[Dixielandjazz] NO Wanderers, was Chicago jazz show
Ken Mathieson
ken at kenmath.free-online.co.uk
Thu Feb 23 13:06:02 PST 2012
Hi All,
Anton and Adrian have got a discussion going on the relative merits of Louis Armstrong and George Mitchell as well as Jelly Roll Morton and Lil Hardin Armstrong. I'm not going to get into a debate about the relative merits of Louis and George other than to say that they were very different types of player: Louis was the mercurial virtuoso, in both leads and solos, while George was in demand as a reliable lead player who read well and played accurately, but whose solos were never as innovative or exciting or enduring as Louis' solos.

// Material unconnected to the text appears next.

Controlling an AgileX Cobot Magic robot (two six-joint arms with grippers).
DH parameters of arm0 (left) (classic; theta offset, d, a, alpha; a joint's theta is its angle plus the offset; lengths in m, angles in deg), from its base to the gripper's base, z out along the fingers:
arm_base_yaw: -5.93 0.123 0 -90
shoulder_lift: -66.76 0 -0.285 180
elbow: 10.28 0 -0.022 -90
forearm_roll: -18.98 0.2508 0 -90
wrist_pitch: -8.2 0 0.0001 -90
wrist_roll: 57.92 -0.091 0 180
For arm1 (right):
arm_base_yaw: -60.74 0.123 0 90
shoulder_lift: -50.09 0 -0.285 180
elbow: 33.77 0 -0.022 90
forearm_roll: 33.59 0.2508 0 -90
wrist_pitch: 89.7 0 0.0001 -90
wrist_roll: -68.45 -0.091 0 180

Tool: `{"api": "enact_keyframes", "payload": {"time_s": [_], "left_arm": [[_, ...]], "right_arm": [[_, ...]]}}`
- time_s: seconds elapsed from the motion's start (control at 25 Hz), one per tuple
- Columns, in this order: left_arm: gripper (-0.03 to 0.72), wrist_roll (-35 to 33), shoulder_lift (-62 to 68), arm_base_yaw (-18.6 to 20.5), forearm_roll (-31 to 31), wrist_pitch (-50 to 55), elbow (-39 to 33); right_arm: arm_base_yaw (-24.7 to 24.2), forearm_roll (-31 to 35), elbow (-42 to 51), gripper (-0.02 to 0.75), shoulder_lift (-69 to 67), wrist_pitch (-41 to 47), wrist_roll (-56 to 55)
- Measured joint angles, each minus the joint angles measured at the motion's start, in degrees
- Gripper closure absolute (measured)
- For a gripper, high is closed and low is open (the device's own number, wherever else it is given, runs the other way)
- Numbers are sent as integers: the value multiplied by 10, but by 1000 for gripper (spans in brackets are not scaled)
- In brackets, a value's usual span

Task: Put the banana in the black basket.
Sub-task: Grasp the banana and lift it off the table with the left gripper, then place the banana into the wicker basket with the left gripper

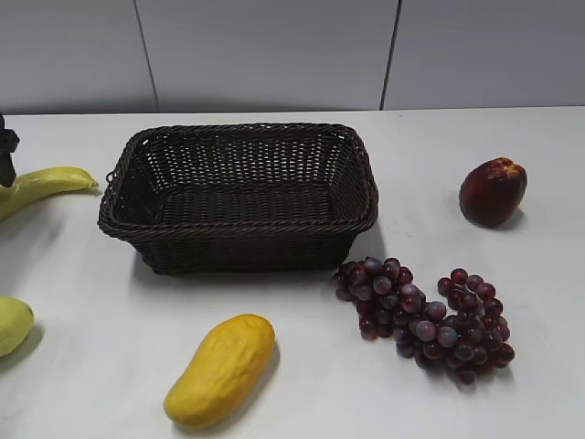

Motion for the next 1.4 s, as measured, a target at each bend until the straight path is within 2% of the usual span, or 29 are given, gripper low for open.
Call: {"api": "enact_keyframes", "payload": {"time_s": [0.32, 0.56, 0.68, 0.8, 0.88, 1.4], "left_arm": [[-24, -59, 49, 0, -39, -12, 14], [-5, -66, 66, -1, -46, -16, 16], [87, -67, 66, -1, -50, -18, 17], [232, -67, 66, -1, -61, -18, 17], [275, -67, 66, -1, -74, -18, 17], [276, -64, 45, -1, -102, 5, 17]], "right_arm": [[0, 0, 0, 187, 0, 0, 0], [0, 0, 0, 187, 0, 0, 0], [0, 0, 0, 187, 0, 0, 0], [0, 0, 0, 187, 0, 0, 0], [0, 0, 0, 187, 0, 0, 0], [0, 0, 0, 187, 0, 0, 0]]}}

Mitchell's reliable lead is probably why he was picked for the Chicago Red Hot Peppers dates. Jelly wasn't just a great pianist and composer: he was a non-pareil arranger in his favoured idiom and tightly-arranged music requires accurate lead playing, whatever the instrumentation or idiom. Listen to the alternative takes of most of the Chicago Victors: they're musically largely indistinguishable from the issued takes. Generally the differences lie in the engineering, usually in the sound balancing of the band, since, in the main, the performances tend to vary only in ornamentation. Many of the solos are markedly similar from take to take, which leads me to conclude that most of the music, including solos, was written down or learned by rote.
That shouldn't be surprising: many of JRM's greatest compositions were originally conceived and carefully worked out as competition pieces to be used to see off local pianists in Jelly's ramblings around North America and, to a large extent, it was these pieces which Jelly chose to record first. Comparison of his various piano solo recordings and piano rolls with the corresponding Red Hot Peppers' band versions confirms this. Jelly simply arranged the band versions to incorporate the inner voices, structures and features of his long-established piano versions. It's easy to follow the evolution of these band versions by studying James Dapogny's marvellous transcriptions of Morton piano solos which were published by Smithsonian Institution Press. All the band figures, even down to simple ornamentation, are there to be seen on the page as played by Jelly on piano.
This raises the interesting issue of how much improvisation there is some of the great jazz recordings since, after all, jazz is supposed to be an improvised music. But we know that Louis, Bechet, Jelly and others had set solo routines worked out on specific numbers and that they stuck very close to those templates for the rest of their careers. When Armstrong began working with Don Redman in the late 1920s, the concept of informally pre-planned solos merged with the concept of formally orchestrated performances and you get pieces like St James Infirmary, where virtually every note played by Louis is shadowed in a harmony line by one or more of the other horns.